Photographs by Hilary Swift

BARRE, Vermont — On the first Friday in June, Jefrey Cameron, 29, left his home around midnight to buy heroin. He had been struggling with addiction for seven years but had seemingly turned a corner, holding down a job that he loved at Basil’s Pizzeria, driving his teenage sister to the mall to go shopping and sharing a home with his grandmother. But then the coronavirus pandemic hit.

When he returned home that night and tried the product, it was so potent that he fell and hit his head in the bathroom. Mr. Cameron texted a friend soon after, saying that he had messed up and would go to a 12-step meeting with a friend that weekend.

“I promise I’m good and I can’t get in any more trouble tonight,” he wrote. “Sweet dreams, if you wake up before you hear from me definitely call me. The sooner I get up and into town the better.” When Mr. Cameron woke up, he used the rest of the powder — largely fentanyl, not heroin, his family would later learn — from a small bag with a bunny stamped on it. Less than five hours after he sent the text, his grandmother found him dead.

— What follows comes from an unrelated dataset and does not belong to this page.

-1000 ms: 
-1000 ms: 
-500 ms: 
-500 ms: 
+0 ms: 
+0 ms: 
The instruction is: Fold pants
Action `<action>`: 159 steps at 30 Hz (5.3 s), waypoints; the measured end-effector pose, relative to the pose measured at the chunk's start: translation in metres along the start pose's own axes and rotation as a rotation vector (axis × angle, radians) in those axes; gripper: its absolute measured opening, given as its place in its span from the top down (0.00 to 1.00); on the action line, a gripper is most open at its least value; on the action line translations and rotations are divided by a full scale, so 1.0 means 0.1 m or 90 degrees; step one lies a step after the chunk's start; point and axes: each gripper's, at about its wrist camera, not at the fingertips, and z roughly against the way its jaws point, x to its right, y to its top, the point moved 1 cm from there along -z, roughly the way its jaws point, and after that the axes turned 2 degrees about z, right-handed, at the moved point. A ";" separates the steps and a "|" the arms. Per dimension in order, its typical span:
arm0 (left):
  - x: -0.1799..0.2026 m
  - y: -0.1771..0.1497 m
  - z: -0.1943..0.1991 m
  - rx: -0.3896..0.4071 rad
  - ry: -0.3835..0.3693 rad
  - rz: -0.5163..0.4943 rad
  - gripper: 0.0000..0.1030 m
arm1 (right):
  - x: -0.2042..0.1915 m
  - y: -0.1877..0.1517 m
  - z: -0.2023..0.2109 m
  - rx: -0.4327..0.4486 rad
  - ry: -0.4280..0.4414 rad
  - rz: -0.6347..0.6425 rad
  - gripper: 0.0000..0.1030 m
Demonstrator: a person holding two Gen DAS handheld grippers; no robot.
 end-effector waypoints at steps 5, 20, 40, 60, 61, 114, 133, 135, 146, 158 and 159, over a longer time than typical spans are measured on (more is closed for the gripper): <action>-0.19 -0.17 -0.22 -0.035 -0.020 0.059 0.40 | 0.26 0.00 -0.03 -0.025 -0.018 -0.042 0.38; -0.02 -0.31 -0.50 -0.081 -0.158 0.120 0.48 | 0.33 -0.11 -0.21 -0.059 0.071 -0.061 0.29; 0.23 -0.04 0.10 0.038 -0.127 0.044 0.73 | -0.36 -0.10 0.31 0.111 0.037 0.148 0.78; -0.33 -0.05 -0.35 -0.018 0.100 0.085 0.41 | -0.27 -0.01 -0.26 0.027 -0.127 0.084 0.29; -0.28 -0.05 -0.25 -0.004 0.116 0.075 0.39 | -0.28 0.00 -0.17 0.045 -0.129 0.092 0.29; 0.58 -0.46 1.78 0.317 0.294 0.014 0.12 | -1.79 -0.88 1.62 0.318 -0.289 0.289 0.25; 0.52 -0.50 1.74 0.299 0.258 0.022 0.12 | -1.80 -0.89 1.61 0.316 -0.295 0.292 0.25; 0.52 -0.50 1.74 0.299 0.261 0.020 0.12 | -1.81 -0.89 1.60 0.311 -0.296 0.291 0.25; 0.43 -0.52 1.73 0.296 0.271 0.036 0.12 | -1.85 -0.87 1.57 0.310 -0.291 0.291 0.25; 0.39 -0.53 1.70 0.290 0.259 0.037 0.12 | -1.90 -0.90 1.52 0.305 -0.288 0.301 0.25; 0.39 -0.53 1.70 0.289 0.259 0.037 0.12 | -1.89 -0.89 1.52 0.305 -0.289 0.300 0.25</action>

In the six months since Covid-19 brought the nation to a standstill, the opioid epidemic has taken a sharp turn for the worse. More than 40 states have recorded increases in opioid-related deaths since the pandemic began, according to the American Medical Association. In Arkansas, the use of Narcan, an overdose-reversing drug, has tripled. Jacksonville, Fla., has seen a 40 percent increase in overdose-related calls. In March alone, York County in Pennsylvania recorded three times more overdose deaths than normal.

For Mr. Cameron, the shutdown of daily life in the spring not only led him back to drugs, but led him to use alone — an especially dangerous proposition.

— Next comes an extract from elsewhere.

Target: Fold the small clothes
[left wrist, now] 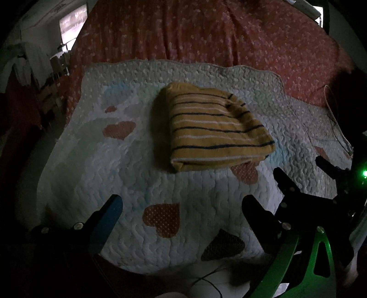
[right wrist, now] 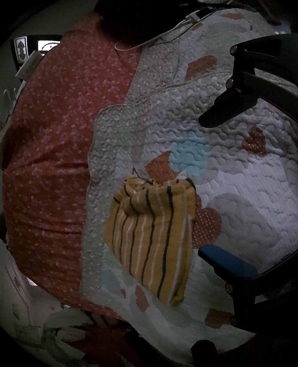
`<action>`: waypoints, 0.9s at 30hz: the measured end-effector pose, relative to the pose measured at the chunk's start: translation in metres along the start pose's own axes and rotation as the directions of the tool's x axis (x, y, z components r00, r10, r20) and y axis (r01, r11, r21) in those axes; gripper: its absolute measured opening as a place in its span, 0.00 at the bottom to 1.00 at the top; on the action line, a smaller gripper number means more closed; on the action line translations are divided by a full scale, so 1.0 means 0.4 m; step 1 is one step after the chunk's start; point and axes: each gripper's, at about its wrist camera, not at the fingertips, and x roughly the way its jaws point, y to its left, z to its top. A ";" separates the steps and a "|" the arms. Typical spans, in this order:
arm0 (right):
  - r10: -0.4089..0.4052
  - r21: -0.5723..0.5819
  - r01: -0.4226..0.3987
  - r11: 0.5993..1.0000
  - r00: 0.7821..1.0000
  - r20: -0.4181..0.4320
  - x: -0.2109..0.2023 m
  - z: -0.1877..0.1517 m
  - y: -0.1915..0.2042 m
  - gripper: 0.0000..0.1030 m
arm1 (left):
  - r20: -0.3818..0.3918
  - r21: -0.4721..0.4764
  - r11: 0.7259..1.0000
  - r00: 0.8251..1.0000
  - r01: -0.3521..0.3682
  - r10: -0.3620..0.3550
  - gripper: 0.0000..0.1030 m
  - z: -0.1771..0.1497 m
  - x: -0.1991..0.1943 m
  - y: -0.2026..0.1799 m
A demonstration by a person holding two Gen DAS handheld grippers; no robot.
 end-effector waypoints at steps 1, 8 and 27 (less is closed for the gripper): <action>0.006 -0.007 -0.006 1.000 1.000 -0.008 0.003 -0.003 0.007 1.00 | -0.002 -0.002 1.000 1.000 0.000 0.000 1.00 0.000 0.003 0.002; 0.022 -0.068 -0.024 0.997 0.999 -0.039 0.017 -0.022 0.047 1.00 | -0.021 -0.024 1.000 1.000 0.017 -0.017 1.00 -0.005 0.015 0.011; 0.035 -0.035 -0.038 0.999 0.996 -0.085 0.037 -0.033 0.046 1.00 | -0.041 -0.038 0.999 0.999 0.006 -0.008 1.00 -0.011 0.033 0.023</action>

“Usually he would use with somebody, especially if it’s a different dealer or different batch,” said his mother, Tara Reil. “I don’t think he had that person to use with, to have that safety net.”

Mr. Cameron lived in East Barre, a tiny town about 20 minutes outside of the state capital, Montpelier. He drove a red Subaru Legacy, had a pet snake named Lucy and was passionate about making food for others. For two days after he died, the pizza shop he worked for closed its doors; now his pictures plaster the windows and customers can buy car decals, T-shirts and bracelets made in his memory.

When Vermont shut down in March, so did Mr. Cameron’s job, which provided his biggest support network. He was lonely and had money to spare: the $600 per week he received in extra unemployment benefits from the federal government was more than he earned from his job.